Requirement ->
For the entries below, the result should be an exact transcription of the lines from the one with "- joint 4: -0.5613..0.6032" up to and including the one with "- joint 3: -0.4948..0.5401", and only those.

[Materials provided]

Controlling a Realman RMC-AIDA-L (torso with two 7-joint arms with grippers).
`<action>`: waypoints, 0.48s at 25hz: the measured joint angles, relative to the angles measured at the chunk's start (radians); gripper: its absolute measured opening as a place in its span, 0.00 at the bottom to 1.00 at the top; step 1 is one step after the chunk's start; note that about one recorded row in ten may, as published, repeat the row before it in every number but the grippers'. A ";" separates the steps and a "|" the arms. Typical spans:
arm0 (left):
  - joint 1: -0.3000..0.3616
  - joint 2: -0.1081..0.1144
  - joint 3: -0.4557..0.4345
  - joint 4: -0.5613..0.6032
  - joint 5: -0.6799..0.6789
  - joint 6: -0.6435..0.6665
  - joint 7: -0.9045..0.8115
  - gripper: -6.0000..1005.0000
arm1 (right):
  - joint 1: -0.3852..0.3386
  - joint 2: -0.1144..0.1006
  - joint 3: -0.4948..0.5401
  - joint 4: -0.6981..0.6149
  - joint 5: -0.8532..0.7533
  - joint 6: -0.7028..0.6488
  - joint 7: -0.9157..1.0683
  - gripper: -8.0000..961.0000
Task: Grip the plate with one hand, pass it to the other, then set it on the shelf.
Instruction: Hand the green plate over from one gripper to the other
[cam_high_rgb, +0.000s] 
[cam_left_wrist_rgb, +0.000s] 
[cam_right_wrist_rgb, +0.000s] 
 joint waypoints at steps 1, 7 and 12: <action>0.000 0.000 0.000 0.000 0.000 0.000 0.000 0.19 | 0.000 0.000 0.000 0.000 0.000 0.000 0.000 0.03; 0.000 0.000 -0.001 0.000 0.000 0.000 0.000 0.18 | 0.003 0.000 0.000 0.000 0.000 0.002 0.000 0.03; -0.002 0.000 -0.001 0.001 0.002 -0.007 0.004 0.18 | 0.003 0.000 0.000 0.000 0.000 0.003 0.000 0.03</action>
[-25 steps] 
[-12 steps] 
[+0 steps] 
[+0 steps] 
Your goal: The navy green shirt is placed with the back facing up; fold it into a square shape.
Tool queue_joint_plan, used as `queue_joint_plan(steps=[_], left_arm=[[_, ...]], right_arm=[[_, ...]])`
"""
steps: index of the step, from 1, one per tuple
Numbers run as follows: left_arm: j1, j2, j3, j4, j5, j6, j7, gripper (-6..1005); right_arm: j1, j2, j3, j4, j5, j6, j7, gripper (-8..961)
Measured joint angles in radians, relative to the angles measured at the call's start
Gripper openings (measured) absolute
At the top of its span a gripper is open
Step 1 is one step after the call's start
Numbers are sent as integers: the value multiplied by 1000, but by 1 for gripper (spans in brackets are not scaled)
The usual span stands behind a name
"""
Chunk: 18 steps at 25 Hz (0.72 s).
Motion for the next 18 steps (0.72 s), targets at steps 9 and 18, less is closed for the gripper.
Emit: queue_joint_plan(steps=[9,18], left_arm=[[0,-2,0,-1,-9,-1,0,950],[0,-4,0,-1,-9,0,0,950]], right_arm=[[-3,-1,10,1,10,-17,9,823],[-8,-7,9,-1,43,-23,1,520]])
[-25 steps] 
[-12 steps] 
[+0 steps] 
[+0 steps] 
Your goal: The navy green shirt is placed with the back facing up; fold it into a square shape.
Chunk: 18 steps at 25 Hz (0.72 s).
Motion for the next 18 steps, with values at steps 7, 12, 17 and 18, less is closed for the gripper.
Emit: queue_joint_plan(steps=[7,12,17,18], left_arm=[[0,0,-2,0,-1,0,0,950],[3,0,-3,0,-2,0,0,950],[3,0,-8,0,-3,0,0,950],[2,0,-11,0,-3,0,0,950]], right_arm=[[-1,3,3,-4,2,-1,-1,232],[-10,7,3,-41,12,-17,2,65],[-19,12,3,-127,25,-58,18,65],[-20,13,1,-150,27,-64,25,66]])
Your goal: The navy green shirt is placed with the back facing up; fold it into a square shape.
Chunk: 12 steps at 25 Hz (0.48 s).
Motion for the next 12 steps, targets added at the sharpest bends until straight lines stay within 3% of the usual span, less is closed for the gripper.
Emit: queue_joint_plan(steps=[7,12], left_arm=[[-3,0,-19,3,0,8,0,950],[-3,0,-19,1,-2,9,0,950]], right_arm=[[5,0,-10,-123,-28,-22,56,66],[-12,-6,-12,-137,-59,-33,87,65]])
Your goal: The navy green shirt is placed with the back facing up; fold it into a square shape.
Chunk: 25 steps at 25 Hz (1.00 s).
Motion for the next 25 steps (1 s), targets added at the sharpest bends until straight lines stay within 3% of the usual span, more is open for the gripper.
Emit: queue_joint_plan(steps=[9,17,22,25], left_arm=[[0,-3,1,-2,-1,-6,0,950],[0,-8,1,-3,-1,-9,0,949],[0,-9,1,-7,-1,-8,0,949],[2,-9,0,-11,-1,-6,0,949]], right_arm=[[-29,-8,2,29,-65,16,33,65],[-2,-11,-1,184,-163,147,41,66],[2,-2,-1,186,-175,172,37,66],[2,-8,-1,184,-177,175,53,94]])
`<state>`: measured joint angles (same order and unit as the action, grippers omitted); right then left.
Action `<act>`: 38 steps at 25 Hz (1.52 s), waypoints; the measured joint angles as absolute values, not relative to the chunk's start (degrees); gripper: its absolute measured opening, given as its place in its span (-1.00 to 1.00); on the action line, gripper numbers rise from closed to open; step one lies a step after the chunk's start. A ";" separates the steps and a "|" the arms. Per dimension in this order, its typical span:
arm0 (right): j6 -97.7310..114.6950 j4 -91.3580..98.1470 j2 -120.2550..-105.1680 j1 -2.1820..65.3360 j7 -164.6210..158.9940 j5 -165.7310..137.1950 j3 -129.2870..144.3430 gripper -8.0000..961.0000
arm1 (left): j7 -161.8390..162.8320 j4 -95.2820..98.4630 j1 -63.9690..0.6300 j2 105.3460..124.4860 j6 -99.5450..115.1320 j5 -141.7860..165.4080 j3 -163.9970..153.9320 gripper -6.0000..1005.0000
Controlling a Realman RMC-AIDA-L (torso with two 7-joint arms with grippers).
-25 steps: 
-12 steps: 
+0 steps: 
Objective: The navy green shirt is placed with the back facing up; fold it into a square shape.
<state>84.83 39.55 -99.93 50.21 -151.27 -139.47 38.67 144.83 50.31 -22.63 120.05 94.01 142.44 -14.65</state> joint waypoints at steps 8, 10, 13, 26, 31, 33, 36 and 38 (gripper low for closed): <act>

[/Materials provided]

Finished exercise ->
  - joint 4: -0.5613..0.6032
  - joint 5: -0.6799..0.6789
  - joint 6: -0.6435..0.6665
  - joint 7: -0.9045..0.8115
  - gripper: -6.0000..1005.0000
arm1 (right):
  - joint 1: -0.3852..0.3386
  - joint 2: -0.1144..0.1006
  - joint 3: -0.4948..0.5401

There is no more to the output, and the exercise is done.